Monday, June 6, 2011

AI programs do battle in Ms Pac-Man


(Image: CEC Ms Pac-Man versus Ghost Team Competition)

Everyone loves a few rounds of a classic video game, but why should humans have all the fun? The Ms Pac-Man vs Ghost Team Competition serves to redress the balance by putting AI controllers in charge of video game characters in an effort to see which plays the game best.

Competitors could submit AI controllers for either the titular Ms Pac-Man or the team of four ghosts and each entrant faced off against the rest to determine a winner. The Ms Pac-Man AI had to maximise its score, while the ghost AI had to prevent Ms Pac-Man from scoring. The competition was organised by Philipp Rohlfshagen and Simon Lucas, two computer scientists at the University of Essex, with the results announced today at the Congress on Evolutionary Computation in New Orleans.

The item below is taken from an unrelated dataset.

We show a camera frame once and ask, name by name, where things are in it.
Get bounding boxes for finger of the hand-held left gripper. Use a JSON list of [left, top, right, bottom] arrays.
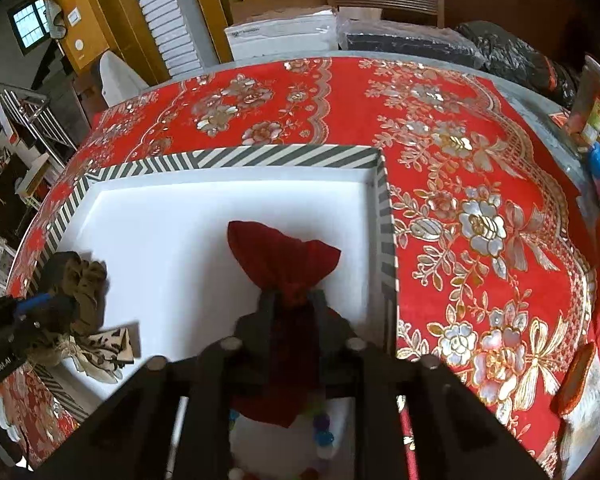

How did the AI controllers do? Compared to a human, not great - the highest scoring Ms Pac-Man controller was 69,240, while the world record stands at more than 900,000 points. "I would assume that 'professional' human Ms Pac-Man players will be better than any AI controller at this stage," says Rohlfshagen, though he added that the ghost teams were also much harder to play against than those found in the original game: "The original ghost team was developed to engage and entertain the human player whereas the ghost teams submitted in the competition were designed to eat Ms Pac-Man as efficiently as possible."

Developing an AI to play video games for us isn't really the aim though, and there is some serious research behind the competition. "Games are usually seen as a valuable test-bed for new technologies in computational intelligence as they are well defined yet very challenging," explains Rohlfshagen. He says the multi-agent algorithms behind the ghost controllers could be used for transport or military applications, or even modelling biological predator-prey dynamics.